McLeish K R, Smith M R, Gohara A F
Am J Med Sci. 1985 Oct;290(4):152-4. doi: 10.1097/00000441-198510000-00003.
A 60-year-old woman with a diagnosis of poorly differentiated lymphocytic lymphoma presented with nephrotic syndrome. Her clinical picture and serological studies were consistent with the diagnosis of mixed connective tissue disease (MCTD). Renal biopsy demonstrated the changes of membranous nephropathy by light, immunofluorescence and electron microscopy. Treatment with corticosteroids and cyclophosphamide had no effect on the proteinuria, and she demonstrated progression of renal failure.

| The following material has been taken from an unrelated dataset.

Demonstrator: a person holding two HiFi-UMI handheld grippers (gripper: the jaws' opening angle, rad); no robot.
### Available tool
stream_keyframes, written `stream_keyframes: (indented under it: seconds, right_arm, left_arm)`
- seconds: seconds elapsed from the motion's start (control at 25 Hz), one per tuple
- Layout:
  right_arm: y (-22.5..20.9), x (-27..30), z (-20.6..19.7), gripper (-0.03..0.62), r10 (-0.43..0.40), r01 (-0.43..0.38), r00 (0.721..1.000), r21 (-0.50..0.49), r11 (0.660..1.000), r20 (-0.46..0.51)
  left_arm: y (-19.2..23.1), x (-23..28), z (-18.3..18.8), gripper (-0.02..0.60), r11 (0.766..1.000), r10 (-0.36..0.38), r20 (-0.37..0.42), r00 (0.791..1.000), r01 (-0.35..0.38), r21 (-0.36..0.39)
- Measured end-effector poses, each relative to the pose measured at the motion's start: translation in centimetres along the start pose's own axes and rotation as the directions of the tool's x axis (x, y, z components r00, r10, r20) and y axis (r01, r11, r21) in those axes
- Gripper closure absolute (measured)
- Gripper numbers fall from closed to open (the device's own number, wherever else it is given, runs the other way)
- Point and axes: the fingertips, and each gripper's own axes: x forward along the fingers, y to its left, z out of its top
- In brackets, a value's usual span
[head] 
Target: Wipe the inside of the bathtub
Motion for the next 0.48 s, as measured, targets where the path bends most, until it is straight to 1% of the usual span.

This patient demonstrates that the lymphadenopathy associated with MCTD may be of a separate malignant origin. The treatment of MCTD may not alter the course of renal disease, and renal failure may ensue in patients with MCTD.
一名60岁诊断为低分化淋巴细胞淋巴瘤的女性出现肾病综合征。她的临床表现和血清学检查结果与混合性结缔组织病(MCTD)的诊断相符。肾活检通过光镜、免疫荧光和电镜显示为膜性肾病的改变。使用皮质类固醇和环磷酰胺治疗对蛋白尿无效,且她出现了肾衰竭进展。该患者表明与MCTD相关的淋巴结病可能有独立的恶性起源。MCTD的治疗可能不会改变肾病进程,MCTD患者可能会出现肾衰竭。